Anne-Claire Coudray : « Une révolution médicale. Bonsoir, Gérald Kierzek. Alors aujourd’hui, on utilise cet ARN messager contre le coronavirus mais il est aussi très prometteur contre les cancers ».
Gérald Kierzek : « Exactement, çà paraît une nouveauté pour le Convid-19 ces vaccins ARN. En réalité les laboratoires de recherche, depuis plusieurs années, depuis plus de 10 ans même pour le cancer. Et bien c’est une technologie extrêmement prometteuse.

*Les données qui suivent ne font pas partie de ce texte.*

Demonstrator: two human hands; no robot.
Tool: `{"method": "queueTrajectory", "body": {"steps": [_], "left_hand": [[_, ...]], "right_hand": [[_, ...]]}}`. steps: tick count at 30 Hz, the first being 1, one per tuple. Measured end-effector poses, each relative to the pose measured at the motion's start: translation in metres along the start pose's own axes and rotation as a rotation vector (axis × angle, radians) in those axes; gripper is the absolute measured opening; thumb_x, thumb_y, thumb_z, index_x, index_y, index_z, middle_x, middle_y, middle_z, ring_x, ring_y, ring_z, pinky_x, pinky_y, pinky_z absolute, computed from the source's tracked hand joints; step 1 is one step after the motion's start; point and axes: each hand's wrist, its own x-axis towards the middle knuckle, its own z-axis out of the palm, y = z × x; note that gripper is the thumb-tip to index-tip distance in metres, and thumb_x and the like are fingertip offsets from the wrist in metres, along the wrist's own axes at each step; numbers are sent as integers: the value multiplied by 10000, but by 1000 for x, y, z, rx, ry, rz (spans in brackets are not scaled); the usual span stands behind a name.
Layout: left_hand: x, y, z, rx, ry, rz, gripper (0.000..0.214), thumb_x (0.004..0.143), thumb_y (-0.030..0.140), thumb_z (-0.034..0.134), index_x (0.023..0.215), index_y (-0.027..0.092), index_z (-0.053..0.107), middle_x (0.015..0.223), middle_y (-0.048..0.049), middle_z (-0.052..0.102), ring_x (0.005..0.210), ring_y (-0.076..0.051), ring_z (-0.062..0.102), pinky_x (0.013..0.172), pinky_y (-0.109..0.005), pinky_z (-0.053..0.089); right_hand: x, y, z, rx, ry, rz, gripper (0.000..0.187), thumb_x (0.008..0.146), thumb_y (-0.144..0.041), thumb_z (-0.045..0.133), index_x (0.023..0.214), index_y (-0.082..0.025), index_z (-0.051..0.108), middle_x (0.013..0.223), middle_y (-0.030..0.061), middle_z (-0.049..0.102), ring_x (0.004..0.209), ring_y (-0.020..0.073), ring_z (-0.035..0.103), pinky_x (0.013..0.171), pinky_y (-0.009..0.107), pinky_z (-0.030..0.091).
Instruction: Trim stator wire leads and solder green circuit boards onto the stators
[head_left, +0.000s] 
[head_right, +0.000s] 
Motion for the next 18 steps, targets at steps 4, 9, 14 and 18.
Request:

Pour le virus, on est sur une stratégie préventive : on développe des anticorps avant l’apparition du virus. Mais pour le cancer, c’est une stratégie curative. Regardez quand on attrape le corona avec une tumeur. Imaginez une tumeur pulmonaire ou un cancer du sein par exemple. La première étape avant de fabriquer ce vaccin, c’est d’aller chercher un bout de cette tumeur , d’aller prendre des cellules tumorales et d’aller identifier à leur surface une protéine qu’on appelle un « antigène tumural d’intérêt » et d’aller extraire son code génétique, son patrimoine génétique, l’ARN messager, de le dupliquer , de le multiplier en laboratoire. Et cet ARN messager, on va aller l’incorporer à partir d’une simple prise de sang dans des cellules du système immunitaire. Et l’ARN plus les cellules du système immunitaire, c’est ce qui va faire le futur vaccin. C’est ce que vous voyez en bas à droite, les cellules vont exprimer les protéines tumorales. Et là, on est quasiment à l’étape du vaccin puisqu’il suffit de mettre çà dans une seringue et d’aller l’injecter en sous-cutané dans la peau ou dans le muscle.
Et après le système immunitaire va faire son travail : c’est-à-dire que cette cellule immunitaire avec autour les protéines tumorales et bien elles vont être reconnues comme étant un intrus dans l’organisme. Et les globules blancs et les lymphocytes que l’on voit en jaune vont se multiplier, vont venir autour de cette cellule et ensuite vont faire leur travail et vont essaimer dans l’organisme pour aller reconnaître directement la tumeur, la tumeur primitive ou les métastases. Et le gros avantage, c’est quelles vont aller se fixer directement sur les protéines autour de la tumeur. Et c’est un énorme avantage parce qu’elles ne vont détruire que les cellules tumorales et vont laisser les cellules saines, contrairement aux chimiothérapies qui tuent à la fois les cellules cancéreuses mais aussi les cellules saines ».
Anne-Claire Coudray : « Est-ce qu’on peut aussi imaginer utiliser l’ARN messager sur d’autres maladies ? ».
Gérald Kierzek : « Bien sûr. J’allais dire quasiment toutes les maladies mais essentiellement les maladies infectieuses : le VIH, les essais sont en cours, Ebola, le virus Zika ou Chikungunya, les maladies cardiaques avec la possibilité de régénérer les cellules cardiaques ou de réparer les vaisseaux sanguins.
Autant dire que la covid-19 aura été un fabuleux accélérateur de la recherche médicale ».